= TASK PROMPT =
Among the entries below, which lines include the string "pointing"? Show each one.

Collected data:
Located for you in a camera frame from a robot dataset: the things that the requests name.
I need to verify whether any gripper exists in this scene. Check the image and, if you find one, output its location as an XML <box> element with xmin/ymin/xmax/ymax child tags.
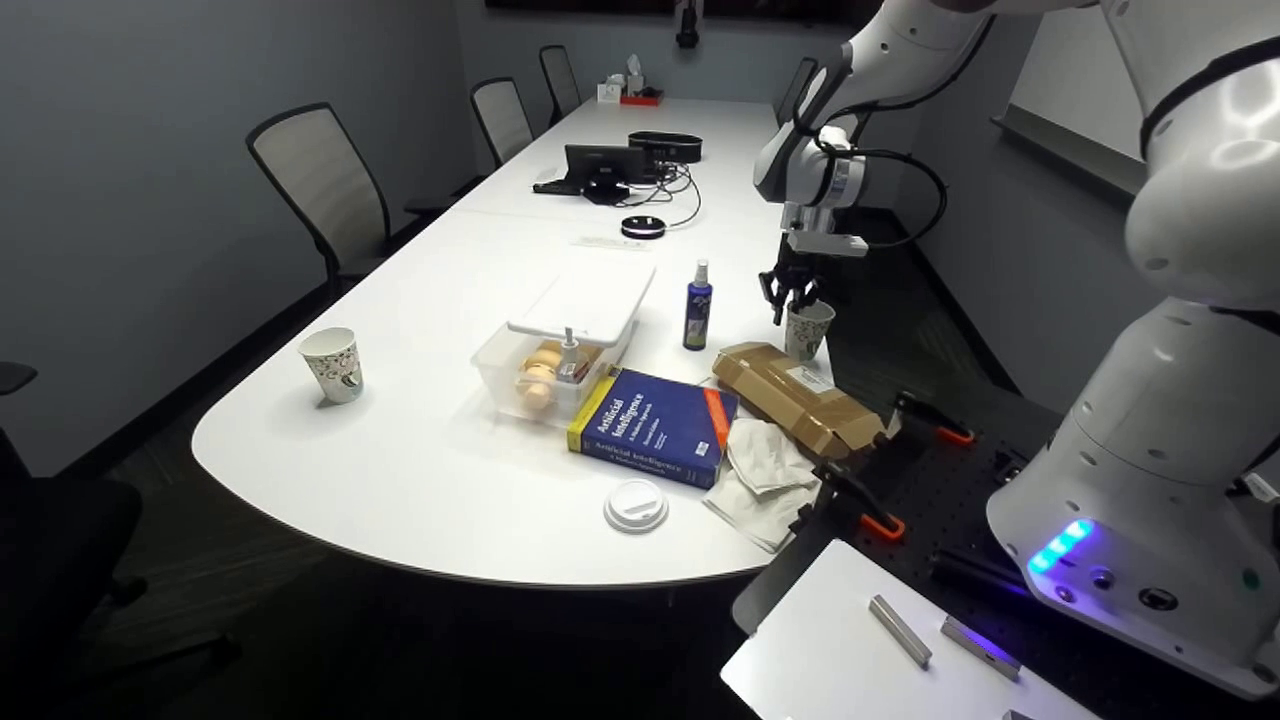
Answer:
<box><xmin>758</xmin><ymin>252</ymin><xmax>827</xmax><ymax>327</ymax></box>

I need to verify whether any patterned paper coffee cup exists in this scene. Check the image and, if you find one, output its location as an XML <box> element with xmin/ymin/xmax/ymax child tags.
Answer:
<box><xmin>297</xmin><ymin>326</ymin><xmax>365</xmax><ymax>406</ymax></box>
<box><xmin>784</xmin><ymin>299</ymin><xmax>837</xmax><ymax>364</ymax></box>

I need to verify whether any white plastic cup lid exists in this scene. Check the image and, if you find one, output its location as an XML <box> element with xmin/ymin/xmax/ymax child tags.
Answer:
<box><xmin>602</xmin><ymin>478</ymin><xmax>671</xmax><ymax>535</ymax></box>

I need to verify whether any blue spray bottle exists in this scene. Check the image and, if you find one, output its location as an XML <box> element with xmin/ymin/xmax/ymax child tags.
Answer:
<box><xmin>682</xmin><ymin>258</ymin><xmax>715</xmax><ymax>353</ymax></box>

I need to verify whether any brown cardboard package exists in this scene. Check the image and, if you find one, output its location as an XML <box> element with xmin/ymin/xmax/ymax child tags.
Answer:
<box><xmin>711</xmin><ymin>341</ymin><xmax>888</xmax><ymax>462</ymax></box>

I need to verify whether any black clamp with orange tip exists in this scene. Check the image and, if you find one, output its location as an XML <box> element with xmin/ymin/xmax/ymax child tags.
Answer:
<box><xmin>798</xmin><ymin>458</ymin><xmax>908</xmax><ymax>544</ymax></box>
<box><xmin>892</xmin><ymin>391</ymin><xmax>977</xmax><ymax>448</ymax></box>

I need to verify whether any white crumpled cloth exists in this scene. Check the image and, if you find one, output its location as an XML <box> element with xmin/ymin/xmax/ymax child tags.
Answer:
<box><xmin>702</xmin><ymin>417</ymin><xmax>824</xmax><ymax>555</ymax></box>

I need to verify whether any blue hardcover book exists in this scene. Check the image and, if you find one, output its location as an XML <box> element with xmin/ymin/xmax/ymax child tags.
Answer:
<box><xmin>566</xmin><ymin>366</ymin><xmax>740</xmax><ymax>491</ymax></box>

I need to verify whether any black oval speaker bar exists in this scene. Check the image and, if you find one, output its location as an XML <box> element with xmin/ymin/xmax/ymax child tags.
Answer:
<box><xmin>627</xmin><ymin>130</ymin><xmax>704</xmax><ymax>165</ymax></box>

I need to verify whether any white container lid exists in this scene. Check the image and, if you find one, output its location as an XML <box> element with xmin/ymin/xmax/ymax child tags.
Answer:
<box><xmin>506</xmin><ymin>261</ymin><xmax>657</xmax><ymax>350</ymax></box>

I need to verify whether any grey mesh office chair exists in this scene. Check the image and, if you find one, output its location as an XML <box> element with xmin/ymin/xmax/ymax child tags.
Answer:
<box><xmin>774</xmin><ymin>56</ymin><xmax>820</xmax><ymax>129</ymax></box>
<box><xmin>246</xmin><ymin>101</ymin><xmax>453</xmax><ymax>293</ymax></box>
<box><xmin>539</xmin><ymin>44</ymin><xmax>584</xmax><ymax>128</ymax></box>
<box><xmin>469</xmin><ymin>76</ymin><xmax>537</xmax><ymax>173</ymax></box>

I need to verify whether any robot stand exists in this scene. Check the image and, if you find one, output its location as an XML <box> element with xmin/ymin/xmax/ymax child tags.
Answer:
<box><xmin>729</xmin><ymin>398</ymin><xmax>1280</xmax><ymax>720</ymax></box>

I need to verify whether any heap of peach round items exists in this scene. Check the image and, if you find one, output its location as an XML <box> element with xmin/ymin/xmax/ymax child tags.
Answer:
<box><xmin>515</xmin><ymin>341</ymin><xmax>602</xmax><ymax>411</ymax></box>

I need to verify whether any clear plastic storage container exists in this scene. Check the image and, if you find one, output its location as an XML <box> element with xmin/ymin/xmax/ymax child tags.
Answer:
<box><xmin>469</xmin><ymin>319</ymin><xmax>642</xmax><ymax>429</ymax></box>

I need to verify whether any whiteboard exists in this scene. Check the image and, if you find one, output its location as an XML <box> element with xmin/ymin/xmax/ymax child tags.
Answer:
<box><xmin>992</xmin><ymin>8</ymin><xmax>1153</xmax><ymax>198</ymax></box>

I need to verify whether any silver metal bar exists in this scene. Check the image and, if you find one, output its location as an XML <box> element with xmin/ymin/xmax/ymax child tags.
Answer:
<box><xmin>867</xmin><ymin>594</ymin><xmax>934</xmax><ymax>671</ymax></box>
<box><xmin>939</xmin><ymin>614</ymin><xmax>1024</xmax><ymax>683</ymax></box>

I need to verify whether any white board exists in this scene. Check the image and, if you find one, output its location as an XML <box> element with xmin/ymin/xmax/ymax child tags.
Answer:
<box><xmin>719</xmin><ymin>539</ymin><xmax>1103</xmax><ymax>720</ymax></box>

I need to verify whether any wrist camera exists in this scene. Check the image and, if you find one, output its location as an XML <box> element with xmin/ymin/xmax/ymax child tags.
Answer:
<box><xmin>785</xmin><ymin>229</ymin><xmax>870</xmax><ymax>260</ymax></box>

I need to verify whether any black cable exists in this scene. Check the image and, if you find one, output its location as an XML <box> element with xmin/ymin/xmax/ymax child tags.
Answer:
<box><xmin>630</xmin><ymin>163</ymin><xmax>704</xmax><ymax>230</ymax></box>

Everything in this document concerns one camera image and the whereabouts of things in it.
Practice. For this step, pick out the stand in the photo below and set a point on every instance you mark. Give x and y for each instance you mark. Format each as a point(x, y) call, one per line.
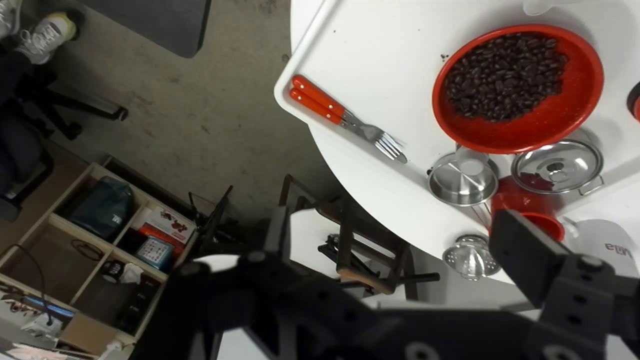
point(212, 220)

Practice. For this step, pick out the blue printed box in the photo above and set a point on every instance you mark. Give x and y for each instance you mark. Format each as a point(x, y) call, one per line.
point(155, 252)

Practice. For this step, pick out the wooden shelf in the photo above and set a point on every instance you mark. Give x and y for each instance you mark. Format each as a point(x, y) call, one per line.
point(55, 220)

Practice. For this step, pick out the red and black round object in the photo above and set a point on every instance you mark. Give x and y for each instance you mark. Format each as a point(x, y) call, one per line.
point(635, 102)

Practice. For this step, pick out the white tray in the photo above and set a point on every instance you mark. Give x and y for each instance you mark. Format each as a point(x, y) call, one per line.
point(380, 60)

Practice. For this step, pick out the steel pot lid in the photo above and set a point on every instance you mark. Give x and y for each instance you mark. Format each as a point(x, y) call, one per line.
point(557, 167)

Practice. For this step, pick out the black mug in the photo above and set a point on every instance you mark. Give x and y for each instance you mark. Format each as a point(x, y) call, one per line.
point(111, 271)

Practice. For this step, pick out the white printed box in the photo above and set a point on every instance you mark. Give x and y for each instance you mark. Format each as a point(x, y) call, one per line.
point(172, 225)

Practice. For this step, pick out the small steel pot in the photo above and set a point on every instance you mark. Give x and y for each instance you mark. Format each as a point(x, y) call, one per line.
point(462, 187)

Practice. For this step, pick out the dark floor mat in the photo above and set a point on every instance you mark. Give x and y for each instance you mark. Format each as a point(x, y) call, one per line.
point(160, 22)

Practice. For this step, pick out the white cup with print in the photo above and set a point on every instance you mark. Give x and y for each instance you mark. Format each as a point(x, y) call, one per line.
point(605, 242)

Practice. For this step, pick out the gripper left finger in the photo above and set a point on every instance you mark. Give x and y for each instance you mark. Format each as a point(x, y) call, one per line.
point(300, 310)

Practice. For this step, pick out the small grey cup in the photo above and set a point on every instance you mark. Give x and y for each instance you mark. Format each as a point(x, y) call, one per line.
point(472, 161)

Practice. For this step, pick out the colourless cup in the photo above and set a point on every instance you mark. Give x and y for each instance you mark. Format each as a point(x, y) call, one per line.
point(542, 6)

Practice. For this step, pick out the cardboard box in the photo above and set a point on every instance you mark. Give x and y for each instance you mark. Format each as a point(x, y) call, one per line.
point(87, 332)

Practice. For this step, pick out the dark teal bag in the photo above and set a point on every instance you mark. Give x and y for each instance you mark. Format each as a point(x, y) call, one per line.
point(102, 207)

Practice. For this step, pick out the office chair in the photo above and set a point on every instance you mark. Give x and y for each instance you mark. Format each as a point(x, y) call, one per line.
point(25, 145)

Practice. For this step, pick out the dark wooden chair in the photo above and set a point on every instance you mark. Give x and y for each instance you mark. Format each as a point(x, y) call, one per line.
point(370, 240)

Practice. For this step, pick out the small steel strainer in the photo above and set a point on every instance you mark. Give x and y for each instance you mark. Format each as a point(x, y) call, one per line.
point(470, 257)

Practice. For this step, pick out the orange bowl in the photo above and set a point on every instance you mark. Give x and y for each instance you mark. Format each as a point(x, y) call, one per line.
point(565, 110)

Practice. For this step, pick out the red mug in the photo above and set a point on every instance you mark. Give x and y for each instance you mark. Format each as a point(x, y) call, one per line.
point(515, 200)

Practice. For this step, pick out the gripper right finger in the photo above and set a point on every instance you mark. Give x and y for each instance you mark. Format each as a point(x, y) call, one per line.
point(580, 300)

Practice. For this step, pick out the heap of coffee beans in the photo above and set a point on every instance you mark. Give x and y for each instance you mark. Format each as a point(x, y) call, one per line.
point(505, 75)

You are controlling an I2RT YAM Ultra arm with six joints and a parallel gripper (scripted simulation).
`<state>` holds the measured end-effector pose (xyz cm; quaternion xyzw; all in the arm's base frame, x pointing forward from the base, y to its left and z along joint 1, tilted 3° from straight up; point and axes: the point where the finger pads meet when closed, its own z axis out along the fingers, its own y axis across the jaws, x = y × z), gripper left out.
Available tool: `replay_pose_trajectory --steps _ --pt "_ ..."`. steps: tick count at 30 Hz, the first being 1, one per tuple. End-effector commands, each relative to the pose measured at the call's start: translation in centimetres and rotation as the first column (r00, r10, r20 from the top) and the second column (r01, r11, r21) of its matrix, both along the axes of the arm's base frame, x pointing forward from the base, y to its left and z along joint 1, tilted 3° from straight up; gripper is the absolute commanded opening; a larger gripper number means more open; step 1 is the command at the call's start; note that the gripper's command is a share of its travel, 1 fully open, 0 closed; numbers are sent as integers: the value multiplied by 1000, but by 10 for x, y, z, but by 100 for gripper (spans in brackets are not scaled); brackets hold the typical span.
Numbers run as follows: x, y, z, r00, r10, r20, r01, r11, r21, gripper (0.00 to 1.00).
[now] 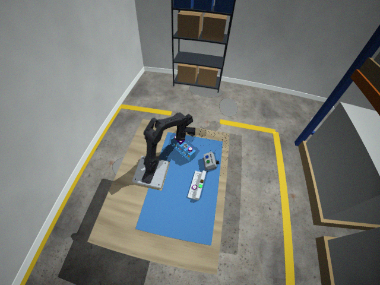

= SOLUTION BELOW =
`<state>` holds the measured end-effector pose (xyz cm; quaternion xyzw; all in the arm's base frame, x pointing forward from the base, y to its left and z along joint 1, tilted 3° from straight up; point and axes: the point where the finger pads meet when closed, its own z axis out along the fingers, its own y axis across the jaws, x = y × z), gripper left out.
Available tool: `replay_pose_trajectory --steps _ --pt "_ ..."`. steps: tick count at 30 Hz, the first being 1, one per tuple. End-effector commands, each relative to the pose measured at the call's start: translation in centimetres and rotation as the first column (r00, r10, r20 from the top) and the second column (r01, r11, r21) of its matrix, both along the axes of the arm's base frame, x pointing forward from the base, y to its left and z along joint 1, tilted 3° from straight up; gripper is the absolute commanded opening; a larger gripper number means more open; step 1 is the command at the call's start; note that the gripper's command is a share of its travel, 1 fully open, 0 closed; numbers are sent as integers: the value multiplied by 1000, but by 10 for x, y, z, but by 100 for gripper (spans in brackets are not scaled); brackets hold the typical span.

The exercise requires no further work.